Friese (1916) described E. luteipennis from both sexes but provided a more complete description of the male. For this reason, and since only male syntypes were examined in the present study, a male is herein designated as the lectotype, and is the specimen upon which the redescription of the male of this species is based. Below what is presumed to be Heinrich Friese’s original type label for this specimen, which simply says “Type”, is a label that says “ LECTOTYPE ” and “desig. Melo, 2016”. Since Melo’s (2016) lectotype designations of Friese’s Neotropical Epeolus types cannot be traced to any publication, the designation for E. luteipennis is made herein instead. Ferrari (2017) cites personal communication with G. Melo regarding the addition of the latter’s lectotype label to another of Friese’s syntype specimens (in this case Colletes nigritulus Friese, 1910 ), with 2015 given as the year of the designation, indicating that the designation (at that time) remained to be published.
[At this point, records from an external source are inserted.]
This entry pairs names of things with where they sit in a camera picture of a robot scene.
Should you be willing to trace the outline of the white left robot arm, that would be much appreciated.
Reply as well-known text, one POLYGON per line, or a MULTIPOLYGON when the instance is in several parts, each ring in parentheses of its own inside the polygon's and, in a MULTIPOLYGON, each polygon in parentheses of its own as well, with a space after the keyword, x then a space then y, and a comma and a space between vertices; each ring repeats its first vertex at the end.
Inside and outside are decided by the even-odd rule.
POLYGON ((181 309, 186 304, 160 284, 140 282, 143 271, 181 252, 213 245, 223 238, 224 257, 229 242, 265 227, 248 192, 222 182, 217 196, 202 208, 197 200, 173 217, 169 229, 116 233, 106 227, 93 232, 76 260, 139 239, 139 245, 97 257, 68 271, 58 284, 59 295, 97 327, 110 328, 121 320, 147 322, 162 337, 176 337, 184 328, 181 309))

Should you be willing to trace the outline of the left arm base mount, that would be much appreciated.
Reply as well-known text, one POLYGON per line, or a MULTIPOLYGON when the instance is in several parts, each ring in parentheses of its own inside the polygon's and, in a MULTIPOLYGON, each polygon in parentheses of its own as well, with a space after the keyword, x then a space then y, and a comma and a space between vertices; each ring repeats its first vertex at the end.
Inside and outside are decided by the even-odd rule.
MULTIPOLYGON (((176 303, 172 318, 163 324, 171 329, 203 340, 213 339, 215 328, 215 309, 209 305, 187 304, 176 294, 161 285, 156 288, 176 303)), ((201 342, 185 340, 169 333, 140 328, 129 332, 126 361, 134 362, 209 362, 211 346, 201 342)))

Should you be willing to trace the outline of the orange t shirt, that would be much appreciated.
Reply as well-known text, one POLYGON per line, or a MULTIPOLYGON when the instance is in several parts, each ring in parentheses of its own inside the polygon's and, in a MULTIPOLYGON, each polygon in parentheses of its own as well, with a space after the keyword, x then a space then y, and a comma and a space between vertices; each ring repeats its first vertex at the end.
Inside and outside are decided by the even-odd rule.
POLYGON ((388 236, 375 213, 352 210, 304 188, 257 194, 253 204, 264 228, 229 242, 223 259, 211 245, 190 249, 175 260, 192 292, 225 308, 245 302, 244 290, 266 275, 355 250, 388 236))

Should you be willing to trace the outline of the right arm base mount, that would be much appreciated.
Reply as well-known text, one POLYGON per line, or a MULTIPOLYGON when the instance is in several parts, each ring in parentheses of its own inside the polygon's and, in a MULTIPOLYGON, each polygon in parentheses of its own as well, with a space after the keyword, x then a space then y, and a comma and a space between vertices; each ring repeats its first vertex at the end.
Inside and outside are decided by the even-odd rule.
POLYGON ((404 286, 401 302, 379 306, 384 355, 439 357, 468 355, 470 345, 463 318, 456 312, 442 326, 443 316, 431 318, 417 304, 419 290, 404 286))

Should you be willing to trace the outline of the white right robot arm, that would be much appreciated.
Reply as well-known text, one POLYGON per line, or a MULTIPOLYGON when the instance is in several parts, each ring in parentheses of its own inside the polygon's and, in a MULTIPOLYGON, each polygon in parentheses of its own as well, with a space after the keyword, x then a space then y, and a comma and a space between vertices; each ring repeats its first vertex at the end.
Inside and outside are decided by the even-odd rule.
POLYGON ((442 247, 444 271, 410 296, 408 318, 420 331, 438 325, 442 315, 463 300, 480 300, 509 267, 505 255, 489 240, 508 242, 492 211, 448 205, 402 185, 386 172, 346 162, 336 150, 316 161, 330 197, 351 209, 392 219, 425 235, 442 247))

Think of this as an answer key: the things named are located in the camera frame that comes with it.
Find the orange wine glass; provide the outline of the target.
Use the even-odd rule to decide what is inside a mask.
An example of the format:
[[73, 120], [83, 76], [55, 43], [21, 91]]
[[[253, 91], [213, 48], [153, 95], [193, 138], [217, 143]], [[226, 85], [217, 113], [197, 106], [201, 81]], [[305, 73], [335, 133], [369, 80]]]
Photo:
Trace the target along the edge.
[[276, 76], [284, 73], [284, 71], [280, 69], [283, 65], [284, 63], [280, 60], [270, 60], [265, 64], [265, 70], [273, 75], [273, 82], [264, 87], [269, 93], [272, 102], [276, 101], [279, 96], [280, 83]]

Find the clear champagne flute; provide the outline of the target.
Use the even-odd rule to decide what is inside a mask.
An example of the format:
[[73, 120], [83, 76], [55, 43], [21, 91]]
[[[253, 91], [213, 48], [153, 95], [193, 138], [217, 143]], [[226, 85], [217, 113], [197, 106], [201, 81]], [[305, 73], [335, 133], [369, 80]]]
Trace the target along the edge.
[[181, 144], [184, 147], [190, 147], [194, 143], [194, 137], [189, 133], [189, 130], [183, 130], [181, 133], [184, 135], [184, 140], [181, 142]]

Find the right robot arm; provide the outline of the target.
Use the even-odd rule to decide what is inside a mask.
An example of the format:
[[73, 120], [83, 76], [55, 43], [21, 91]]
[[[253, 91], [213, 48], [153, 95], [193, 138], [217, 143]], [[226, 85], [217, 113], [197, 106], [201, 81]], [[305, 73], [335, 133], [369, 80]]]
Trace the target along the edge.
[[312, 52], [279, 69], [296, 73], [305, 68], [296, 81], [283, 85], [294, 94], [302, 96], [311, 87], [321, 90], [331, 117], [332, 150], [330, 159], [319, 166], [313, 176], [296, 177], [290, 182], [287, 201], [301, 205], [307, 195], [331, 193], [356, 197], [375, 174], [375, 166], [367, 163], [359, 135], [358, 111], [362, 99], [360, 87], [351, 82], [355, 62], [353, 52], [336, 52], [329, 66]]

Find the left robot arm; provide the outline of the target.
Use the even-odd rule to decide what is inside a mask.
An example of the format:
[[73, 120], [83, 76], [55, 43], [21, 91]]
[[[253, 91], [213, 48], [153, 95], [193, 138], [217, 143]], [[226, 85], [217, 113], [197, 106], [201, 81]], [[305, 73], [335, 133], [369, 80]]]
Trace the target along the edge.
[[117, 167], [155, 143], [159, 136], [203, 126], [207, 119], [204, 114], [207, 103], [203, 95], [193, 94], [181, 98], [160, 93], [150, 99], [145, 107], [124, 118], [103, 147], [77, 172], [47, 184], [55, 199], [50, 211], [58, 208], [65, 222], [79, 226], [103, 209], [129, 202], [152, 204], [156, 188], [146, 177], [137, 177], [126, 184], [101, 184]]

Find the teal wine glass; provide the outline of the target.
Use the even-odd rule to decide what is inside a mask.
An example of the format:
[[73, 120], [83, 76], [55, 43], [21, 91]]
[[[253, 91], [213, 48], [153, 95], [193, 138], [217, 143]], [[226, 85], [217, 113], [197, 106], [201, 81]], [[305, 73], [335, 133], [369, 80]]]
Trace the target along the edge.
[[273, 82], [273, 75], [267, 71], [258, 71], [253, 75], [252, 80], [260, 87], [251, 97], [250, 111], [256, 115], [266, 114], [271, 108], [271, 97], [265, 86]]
Moure et al. (2007) list E. xanthurus as a possible synonym of Triepeolus buchwaldi ( Friese, 1908) , an outwardly very different species. I have examined the holotype of E. xanthurus , a male, which except for its larger size (length 7.9 mm) agrees with the present redescription based on the lectotype of E. luteipennis . Moure et al. (2007) also list E. rugosus as the original name under which Triepeolus rugosus ( Cockerell, 1949) was published, but the name Tri. rugosus refers to a different species from Eastern North America, described by Mitchell (1962). The holotype of E. rugosus , a female, exhibits the following features typical of its genus, Epeolus : the pseudopygidial area is lunate, its apex is more than twice as wide as its medial length and covered in short, silvery hairs, and the apices of the processes of S6 are convergent, spatulate and bear setae modified into pointed denticles. The holotype of E. rugosus too is larger (length 8.3 mm) than the lectotype of E. luteipennis , but otherwise there are very few morphological differences among the three primary type specimens, which are understood herein to be conspecific.

Although BIN-compliant sequences are presently not available for E. luteipennis , a partial sequence 421 bp in length is available for a male specimen from the Mexican state of Veracruz, which does not cluster closely with any sequences from other Epeolus species in a NJ tree of sequences>200 bp in length (minimum distance = 4.2%, Supplementary File 3).